Oleh Karena sapi homozigot resesip amam letal, maka
sapi-sapi F2 akan memperlihatkan perbandingan genotip 9 AmAm : 6
Amam. Dari berbagai keterangan di muka dapat diambil kesimpulan bahwa hadirnya
gen letal menyebabkan keturunan menyimpang dai hukum mendel, sebab perkawinan
monohybrid tidak menunjukan perbandingan 3:1 dalam keturunan, melainkan 2:1.
Mendeteksi dan mengeliminir gen-gen letal
Dari keterangan dimuka dapat diketahui, bahwa gen letal
dominan dalam keadaan heterozigotik akan memperlihatkan sifat cacat, tetapi gen
letal resesip tidak demikian halnya.
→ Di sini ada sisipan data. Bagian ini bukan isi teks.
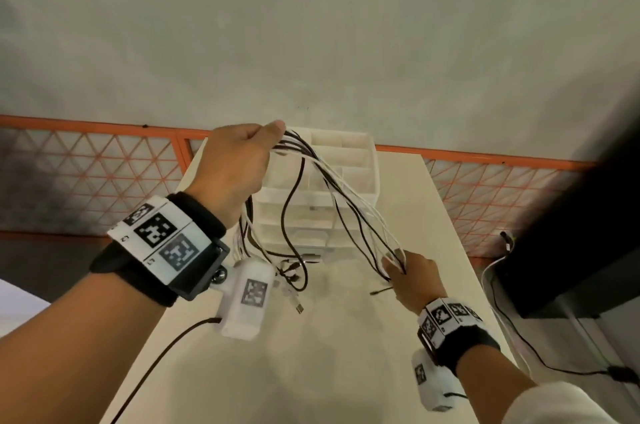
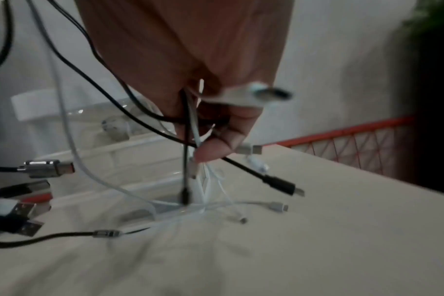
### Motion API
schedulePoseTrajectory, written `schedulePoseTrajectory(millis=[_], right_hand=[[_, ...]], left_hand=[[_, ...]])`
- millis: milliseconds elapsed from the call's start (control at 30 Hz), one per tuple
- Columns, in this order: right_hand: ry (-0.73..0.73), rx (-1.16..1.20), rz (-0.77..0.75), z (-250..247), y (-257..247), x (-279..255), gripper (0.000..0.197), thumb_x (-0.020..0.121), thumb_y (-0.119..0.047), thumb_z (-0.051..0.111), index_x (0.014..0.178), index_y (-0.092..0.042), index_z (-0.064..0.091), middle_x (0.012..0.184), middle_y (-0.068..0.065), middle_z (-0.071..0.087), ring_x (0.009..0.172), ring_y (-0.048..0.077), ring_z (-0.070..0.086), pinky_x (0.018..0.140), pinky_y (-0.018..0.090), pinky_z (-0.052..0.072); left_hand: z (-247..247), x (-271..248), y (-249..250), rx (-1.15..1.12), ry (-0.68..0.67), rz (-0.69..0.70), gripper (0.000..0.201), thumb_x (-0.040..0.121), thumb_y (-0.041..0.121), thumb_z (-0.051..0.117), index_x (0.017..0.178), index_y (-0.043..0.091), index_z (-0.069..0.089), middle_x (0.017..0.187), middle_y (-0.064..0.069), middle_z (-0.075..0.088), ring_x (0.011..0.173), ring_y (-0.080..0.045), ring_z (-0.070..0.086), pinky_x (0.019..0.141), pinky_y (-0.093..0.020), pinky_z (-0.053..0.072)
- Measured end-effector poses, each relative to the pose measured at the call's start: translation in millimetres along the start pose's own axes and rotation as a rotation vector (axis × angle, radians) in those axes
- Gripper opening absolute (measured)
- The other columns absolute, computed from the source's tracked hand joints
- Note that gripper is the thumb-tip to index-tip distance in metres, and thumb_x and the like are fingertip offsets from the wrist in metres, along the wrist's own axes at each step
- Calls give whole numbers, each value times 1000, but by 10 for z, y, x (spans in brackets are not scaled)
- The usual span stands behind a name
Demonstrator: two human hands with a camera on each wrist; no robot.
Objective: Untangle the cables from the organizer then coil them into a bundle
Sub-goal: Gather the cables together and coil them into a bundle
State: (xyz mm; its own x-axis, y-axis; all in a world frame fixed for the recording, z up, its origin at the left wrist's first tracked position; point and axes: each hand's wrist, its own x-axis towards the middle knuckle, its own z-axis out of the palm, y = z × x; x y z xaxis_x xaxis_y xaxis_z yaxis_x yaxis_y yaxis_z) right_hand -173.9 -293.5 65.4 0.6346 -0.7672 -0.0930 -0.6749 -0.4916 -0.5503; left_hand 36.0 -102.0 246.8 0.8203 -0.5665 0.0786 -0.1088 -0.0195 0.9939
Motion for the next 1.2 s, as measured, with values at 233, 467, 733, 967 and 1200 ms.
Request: schedulePoseTrajectory(millis=[233,467,733,967,1200], right_hand=[[-152,-35,147,29,159,88,24,101,-37,52,123,-31,62,111,9,70,92,29,68,72,25,51],[-37,6,337,-76,341,118,43,90,-44,69,126,-22,66,112,9,73,100,29,71,83,27,53],[-62,202,-26,-640,-477,-13,80,77,-21,84,146,-34,46,128,7,57,104,19,57,81,27,46],[-28,57,-388,-888,-1529,-317,27,79,-45,74,106,-42,69,64,-15,53,67,7,54,63,27,43],[146,-72,-222,-931,-1289,-47,23,87,-44,67,72,-27,62,73,-2,63,77,25,61,65,28,42]], left_hand=[[-25,-18,110,-100,20,-1,55,96,28,62,49,25,33,42,11,24,39,-11,16,42,-23,16],[-64,-88,58,-55,-83,24,37,97,34,59,67,15,69,43,10,24,43,-13,15,45,-25,14],[109,-154,-95,248,-72,165,50,96,41,57,58,13,42,53,0,28,45,-13,22,52,-30,22],[366,-322,-203,534,-326,325,42,98,44,52,62,21,53,52,17,55,50,-2,48,52,-20,33],[104,-296,-617,497,-426,232,42,86,51,65,62,21,48,49,13,40,47,-4,36,50,-19,27]])
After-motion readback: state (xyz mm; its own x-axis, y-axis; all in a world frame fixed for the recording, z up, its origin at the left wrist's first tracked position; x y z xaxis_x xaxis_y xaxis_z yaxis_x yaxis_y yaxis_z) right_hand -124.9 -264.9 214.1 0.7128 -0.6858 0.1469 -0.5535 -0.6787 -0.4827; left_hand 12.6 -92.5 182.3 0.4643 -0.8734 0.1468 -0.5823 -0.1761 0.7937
Berhubung dengan itu lebih mudah kiranya
untuk mendeteksi hadirnya gen letal dominan pada satu individu daripada gen
letal resesip.
Gen-gen letal dapat dihilangkan (dieliminir) dengan jalan
mengadakan perkawinan berulang kali pada individu yang menderita cacat akibat
adanya gen letal.Tentu saja hal ini mudah dapat dilakukan pada hewan dan
tumbuh-tumbuhan tetapi tidak pada manusia.
INTERAKSI ANTAR GEN-GEN
Selain mengalami berbagai modifikasi nisbah fenotipe karena
adanya peristiwa aksi gen tertentu, terdapat pula penyimpangan semu terhadap
hukum Mendel yang tidak melibatkan modifikasi nisbah fenotipe, tetapi
menimbulkan fenotipe-fenotipe yang merupakan hasil kerja sama atau interaksi
dua pasang gen nonalelik. Peristiwa semacam ini dinamakan interaksi gen.
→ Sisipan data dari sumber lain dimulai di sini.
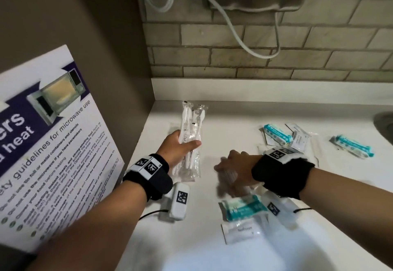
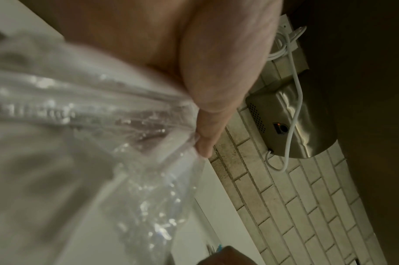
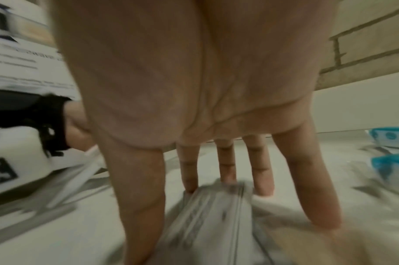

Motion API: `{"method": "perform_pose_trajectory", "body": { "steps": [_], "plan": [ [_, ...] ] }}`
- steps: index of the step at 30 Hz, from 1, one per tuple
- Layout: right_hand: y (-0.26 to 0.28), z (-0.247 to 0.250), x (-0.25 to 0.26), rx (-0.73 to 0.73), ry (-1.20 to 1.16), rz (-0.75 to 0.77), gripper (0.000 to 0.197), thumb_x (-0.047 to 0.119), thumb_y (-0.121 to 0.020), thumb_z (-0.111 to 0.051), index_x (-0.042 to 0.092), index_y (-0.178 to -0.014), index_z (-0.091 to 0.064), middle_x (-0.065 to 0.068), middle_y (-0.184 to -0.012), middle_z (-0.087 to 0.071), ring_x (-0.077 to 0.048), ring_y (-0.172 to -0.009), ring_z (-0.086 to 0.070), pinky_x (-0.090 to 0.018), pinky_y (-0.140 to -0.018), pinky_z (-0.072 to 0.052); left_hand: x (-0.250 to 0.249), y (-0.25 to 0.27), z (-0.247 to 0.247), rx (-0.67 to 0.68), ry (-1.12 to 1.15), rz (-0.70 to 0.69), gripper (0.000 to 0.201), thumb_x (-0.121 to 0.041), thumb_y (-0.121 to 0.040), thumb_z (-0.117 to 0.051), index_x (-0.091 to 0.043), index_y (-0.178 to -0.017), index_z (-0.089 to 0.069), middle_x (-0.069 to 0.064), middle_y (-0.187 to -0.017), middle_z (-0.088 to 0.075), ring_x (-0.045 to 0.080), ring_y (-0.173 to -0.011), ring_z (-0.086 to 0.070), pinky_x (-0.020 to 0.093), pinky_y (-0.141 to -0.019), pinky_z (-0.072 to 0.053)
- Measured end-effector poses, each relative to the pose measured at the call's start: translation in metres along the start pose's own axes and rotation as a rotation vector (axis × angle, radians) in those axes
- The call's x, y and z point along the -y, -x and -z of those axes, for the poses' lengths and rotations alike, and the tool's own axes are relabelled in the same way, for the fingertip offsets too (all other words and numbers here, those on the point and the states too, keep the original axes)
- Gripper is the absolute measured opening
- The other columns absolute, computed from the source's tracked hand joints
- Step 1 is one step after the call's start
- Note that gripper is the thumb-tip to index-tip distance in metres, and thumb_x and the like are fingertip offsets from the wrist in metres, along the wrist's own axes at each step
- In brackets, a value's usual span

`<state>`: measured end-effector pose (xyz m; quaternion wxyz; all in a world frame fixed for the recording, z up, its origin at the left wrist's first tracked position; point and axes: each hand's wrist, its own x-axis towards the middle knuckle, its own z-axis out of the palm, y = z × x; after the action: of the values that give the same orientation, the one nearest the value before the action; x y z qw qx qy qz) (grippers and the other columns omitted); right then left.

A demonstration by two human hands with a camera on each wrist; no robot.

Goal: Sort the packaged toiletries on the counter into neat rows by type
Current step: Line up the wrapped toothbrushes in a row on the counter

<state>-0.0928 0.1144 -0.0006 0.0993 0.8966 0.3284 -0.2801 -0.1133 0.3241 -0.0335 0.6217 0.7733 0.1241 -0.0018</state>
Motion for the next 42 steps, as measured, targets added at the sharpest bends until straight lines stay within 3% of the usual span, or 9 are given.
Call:
{"method": "perform_pose_trajectory", "body": {
  "steps": [7, 13, 16, 21, 24, 27, 31, 36, 42],
  "plan": [
    [-0.028, 0.051, 0.011, -0.273, -0.47, -0.1, 0.057, 0.055, -0.092, -0.047, 0.023, -0.14, -0.044, -0.006, -0.139, -0.051, -0.025, -0.12, -0.054, -0.034, -0.097, -0.042, -0.007, -0.003, -0.002, 0.008, -0.03, 0.031, 0.052, -0.049, -0.065, -0.079, -0.021, -0.108, -0.067, 0.0, -0.099, -0.075, 0.021, -0.095, -0.07, 0.045, -0.096, -0.052],
    [-0.072, 0.065, 0.01, -0.282, -0.953, -0.148, 0.023, 0.018, -0.094, -0.059, 0.008, -0.073, -0.059, -0.006, -0.076, -0.065, -0.012, -0.049, -0.063, -0.022, -0.055, -0.055, -0.005, -0.007, -0.006, 0.059, -0.012, 0.125, 0.026, -0.031, -0.082, -0.076, -0.02, -0.104, -0.068, 0.004, -0.104, -0.074, 0.023, -0.101, -0.069, 0.039, -0.097, -0.051],
    [-0.082, 0.059, 0.007, -0.219, -1.047, -0.212, 0.018, 0.007, -0.09, -0.063, 0.004, -0.072, -0.064, -0.007, -0.067, -0.064, -0.009, -0.044, -0.063, -0.023, -0.056, -0.057, 0.007, -0.015, -0.009, 0.052, -0.082, 0.189, 0.051, -0.042, -0.074, -0.079, -0.012, -0.114, -0.067, 0.007, -0.106, -0.074, 0.026, -0.1, -0.069, 0.042, -0.094, -0.053],
    [-0.087, 0.052, 0.004, -0.219, -0.995, -0.317, 0.018, 0.004, -0.091, -0.06, -0.01, -0.082, -0.067, -0.011, -0.053, -0.061, -0.01, -0.032, -0.057, -0.02, -0.043, -0.053, 0.01, -0.026, -0.009, 0.033, -0.127, 0.252, 0.04, -0.034, -0.08, -0.075, -0.003, -0.103, -0.067, 0.012, -0.078, -0.073, 0.027, -0.067, -0.065, 0.051, -0.081, -0.057],
    [-0.088, 0.049, -0.001, -0.213, -0.908, -0.337, 0.032, 0.008, -0.092, -0.061, 0.001, -0.06, -0.059, -0.003, -0.036, -0.056, -0.009, -0.026, -0.052, -0.017, -0.036, -0.047, 0.009, -0.031, -0.007, -0.009, -0.189, 0.26, 0.067, -0.04, -0.082, -0.071, 0.001, -0.131, -0.05, 0.002, -0.066, -0.067, 0.019, -0.056, -0.06, 0.03, -0.067, -0.055],
    [-0.083, 0.057, 0.002, -0.208, -0.61, -0.345, 0.029, 0.023, -0.088, -0.068, 0.008, -0.065, -0.059, -0.005, -0.062, -0.064, -0.014, -0.055, -0.068, -0.02, -0.047, -0.046, 0.011, -0.032, -0.001, -0.056, -0.234, 0.246, 0.068, -0.038, -0.087, -0.066, -0.001, -0.139, -0.041, -0.002, -0.075, -0.073, 0.012, -0.065, -0.065, 0.026, -0.068, -0.049],
    [-0.081, 0.069, 0.018, -0.349, -0.491, -0.227, 0.042, 0.025, -0.091, -0.06, 0.003, -0.126, -0.052, -0.014, -0.121, -0.062, -0.03, -0.113, -0.06, -0.029, -0.086, -0.047, 0.012, -0.032, 0.006, -0.06, -0.151, 0.22, 0.046, -0.031, -0.09, -0.064, 0.0, -0.123, -0.055, 0.008, -0.087, -0.076, 0.017, -0.073, -0.071, 0.032, -0.078, -0.057],
    [-0.089, 0.079, 0.036, -0.345, -1.059, -0.111, 0.043, 0.017, -0.095, -0.053, 0.007, -0.133, -0.035, -0.017, -0.094, -0.071, -0.033, -0.072, -0.07, -0.038, -0.071, -0.059, 0.004, -0.028, 0.01, -0.076, -0.093, 0.18, 0.069, -0.063, -0.065, -0.066, -0.013, -0.113, -0.065, 0.005, -0.096, -0.076, 0.026, -0.092, -0.07, 0.045, -0.09, -0.054],
    [-0.087, 0.088, 0.039, -0.424, -1.073, -0.117, 0.025, 0.011, -0.09, -0.061, 0.006, -0.107, -0.044, -0.017, -0.08, -0.068, -0.022, -0.054, -0.062, -0.037, -0.067, -0.059, 0.002, -0.029, 0.024, -0.176, -0.115, 0.165, 0.056, -0.056, -0.082, -0.065, -0.014, -0.119, -0.061, 0.005, -0.106, -0.069, 0.023, -0.098, -0.064, 0.035, -0.09, -0.05]
  ]
}}
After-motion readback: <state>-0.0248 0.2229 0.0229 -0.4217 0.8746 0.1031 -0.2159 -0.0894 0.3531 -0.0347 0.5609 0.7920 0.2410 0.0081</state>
Peristiwa interaksi gen pertama kali dilaporkan oleh W.
Bateson dan R.C. Punnet setelah mereka mengamati pola pewarisan bentuk jengger
ayam. Dalam hal ini terdapat empat macam bentuk jengger ayam, yaitu mawar,
kacang, walnut, dan tunggal, seperti dapat dilihat pada Gambar 2.12.
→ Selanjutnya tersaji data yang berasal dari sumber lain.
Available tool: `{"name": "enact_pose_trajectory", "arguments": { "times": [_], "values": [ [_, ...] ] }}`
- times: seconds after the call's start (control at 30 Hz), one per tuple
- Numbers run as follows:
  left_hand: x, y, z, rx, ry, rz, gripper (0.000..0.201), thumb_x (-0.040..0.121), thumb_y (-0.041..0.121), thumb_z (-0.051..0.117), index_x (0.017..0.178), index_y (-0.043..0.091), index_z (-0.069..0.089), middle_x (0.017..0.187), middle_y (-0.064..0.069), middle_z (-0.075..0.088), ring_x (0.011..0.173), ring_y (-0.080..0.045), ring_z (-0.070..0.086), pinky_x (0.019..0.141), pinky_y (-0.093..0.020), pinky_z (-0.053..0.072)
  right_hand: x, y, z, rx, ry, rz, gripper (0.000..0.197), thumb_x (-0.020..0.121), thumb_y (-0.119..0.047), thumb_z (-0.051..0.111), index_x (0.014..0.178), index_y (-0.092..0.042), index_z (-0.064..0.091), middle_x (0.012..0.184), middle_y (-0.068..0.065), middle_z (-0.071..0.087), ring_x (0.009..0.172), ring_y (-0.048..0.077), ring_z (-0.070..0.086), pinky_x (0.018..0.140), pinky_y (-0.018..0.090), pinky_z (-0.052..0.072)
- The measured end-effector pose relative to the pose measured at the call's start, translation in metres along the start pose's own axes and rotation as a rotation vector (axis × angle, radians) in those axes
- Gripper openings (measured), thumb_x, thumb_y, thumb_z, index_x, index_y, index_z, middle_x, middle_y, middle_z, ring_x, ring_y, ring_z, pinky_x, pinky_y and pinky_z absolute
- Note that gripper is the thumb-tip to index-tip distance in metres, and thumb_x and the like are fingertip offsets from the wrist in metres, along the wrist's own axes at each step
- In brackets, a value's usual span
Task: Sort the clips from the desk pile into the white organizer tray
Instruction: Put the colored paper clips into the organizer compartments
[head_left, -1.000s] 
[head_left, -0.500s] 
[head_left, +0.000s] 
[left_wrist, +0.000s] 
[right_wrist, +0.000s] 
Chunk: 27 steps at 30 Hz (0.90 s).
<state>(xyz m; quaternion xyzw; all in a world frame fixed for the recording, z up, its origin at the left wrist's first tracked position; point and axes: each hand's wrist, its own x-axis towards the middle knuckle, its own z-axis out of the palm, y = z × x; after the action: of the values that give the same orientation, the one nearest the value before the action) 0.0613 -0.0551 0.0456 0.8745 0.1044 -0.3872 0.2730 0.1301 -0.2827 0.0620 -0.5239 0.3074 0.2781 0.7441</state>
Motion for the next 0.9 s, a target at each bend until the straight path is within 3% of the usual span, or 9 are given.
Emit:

Persilangan ayam berjengger mawar dengan ayam berjengger
kacang menghasilkan keturunan dengan bentuk jengger yang sama sekali berbeda
dengan bentuk jengger kedua tetuanya. Ayam hibrid (hasil persilangan) ini
memiliki jengger berbentuk walnut. Selanjutnya, apabila ayam berjengger walnut
disilangkan dengan sesamanya, maka diperoleh generasi F2 dengan
nisbah fenotipe walnut : mawar : kacang : tunggal = 9 : 3 : 3 : 1.
Dari nisbah fenotipe tersebut, terlihat adanya satu kelas
fenotipe yang sebelumnya tidak pernah dijumpai, yaitu bentuk jengger
tunggal.Munculnya fenotipe ini, dan juga fenotipe walnut, mengindikasikan
adanya keterlibatan dua pasang gen nonalelik yang berinteraksi untuk
menghasilkan suatu fenotipe. Kedua pasang gen tersebut masing-masing
ditunjukkan oleh fenotipe mawar dan fenotipe kacang.